Ron Galella/Ron Galella Collection via Getty ImagesIn her 1995 memoir, Looking for Gatsby: My Life, Dunaway wrote about working with Polanski on Chinatown—for which she was nominated for the Oscar for Best Actress—including one incident in which he yanked a flyaway hair out of her head between takes.
"I was furious. ‘Don’t you dare ever do that sort of thing to me again!’ I told him. ‘Don’t even touch me, much less pull a hair out of my head,'" she wrote. But, she added, "It was not the hair, it was the incessant cruelty that I felt, the constant sarcasm, the never-ending need to humiliate me."
She said that she approached a producer in an attempt to change Polanski's behavior. "I always felt Roman was treading on me, that he never accorded me any respect," she continued. "And I deserved respect—I had earned it by that point in my career, and I was due it as a human being." Dunaway also wrote in her book, "Now I think what he did to me throughout the film bordered on sexual harassment."
There's a rumor that she threw her own urine at him.
Ron Galella/Ron Galella Collection via Getty ImagesAs reported by The Guardian, in the book Easy Riders, Raging Bulls, author Peter Biskind claims that on the Chinatown set, Dunaway threw a cup of her urine at Polanski as revenge for him not giving her a bathroom break. In 2008, a journalist from The Guardian asked her about this. She was outraged at the question and ended the interview.
"I won't respond to that," she said. "That doesn't even deserve the dignity of a response. I don't know the details of that. It is absolutely ridiculous ... It is insulting that you would even bring it up!"
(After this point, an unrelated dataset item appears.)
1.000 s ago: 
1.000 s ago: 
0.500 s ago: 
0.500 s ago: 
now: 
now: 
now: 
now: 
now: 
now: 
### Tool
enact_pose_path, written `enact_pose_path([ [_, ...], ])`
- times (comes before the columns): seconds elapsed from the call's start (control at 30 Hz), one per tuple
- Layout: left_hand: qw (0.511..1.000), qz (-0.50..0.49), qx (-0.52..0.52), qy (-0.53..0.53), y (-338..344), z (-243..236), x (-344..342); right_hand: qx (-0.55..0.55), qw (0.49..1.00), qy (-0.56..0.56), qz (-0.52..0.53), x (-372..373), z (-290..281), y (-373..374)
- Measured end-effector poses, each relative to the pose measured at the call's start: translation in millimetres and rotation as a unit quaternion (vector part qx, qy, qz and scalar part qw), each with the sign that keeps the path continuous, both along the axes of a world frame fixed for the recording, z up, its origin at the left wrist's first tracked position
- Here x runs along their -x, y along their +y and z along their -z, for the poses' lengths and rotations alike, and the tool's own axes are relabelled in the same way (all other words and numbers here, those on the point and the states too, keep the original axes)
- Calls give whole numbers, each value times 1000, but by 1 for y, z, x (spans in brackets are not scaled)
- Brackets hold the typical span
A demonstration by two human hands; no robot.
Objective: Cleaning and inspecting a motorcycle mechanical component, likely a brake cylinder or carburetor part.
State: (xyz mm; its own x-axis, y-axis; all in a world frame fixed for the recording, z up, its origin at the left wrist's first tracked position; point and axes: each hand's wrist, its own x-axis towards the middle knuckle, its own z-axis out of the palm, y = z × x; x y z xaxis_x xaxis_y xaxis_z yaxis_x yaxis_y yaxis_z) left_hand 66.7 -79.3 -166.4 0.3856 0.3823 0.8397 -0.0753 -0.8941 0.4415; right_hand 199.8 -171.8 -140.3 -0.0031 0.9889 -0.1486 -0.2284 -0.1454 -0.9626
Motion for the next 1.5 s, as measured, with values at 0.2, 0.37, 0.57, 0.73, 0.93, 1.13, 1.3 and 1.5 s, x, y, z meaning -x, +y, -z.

In Looking for Gatsby—decades before the Guardian interview—Dunaway explained that she was over being asked about Polanski. "There isn’t a single shark of a reporter to this day who doesn’t try to make the episode in Chinatown a defining one in my life," she said. "No one talks about my work with [Elia] Kazan, [Sidney] Lumet, [Sydney] Pollack, [Norman] Jewison, [Steve] McQueen, [Jack] Nicholson, [Paddy] Chayefsky, all the great experiences I’ve had. But my falling out with Roman, I am always asked to explain."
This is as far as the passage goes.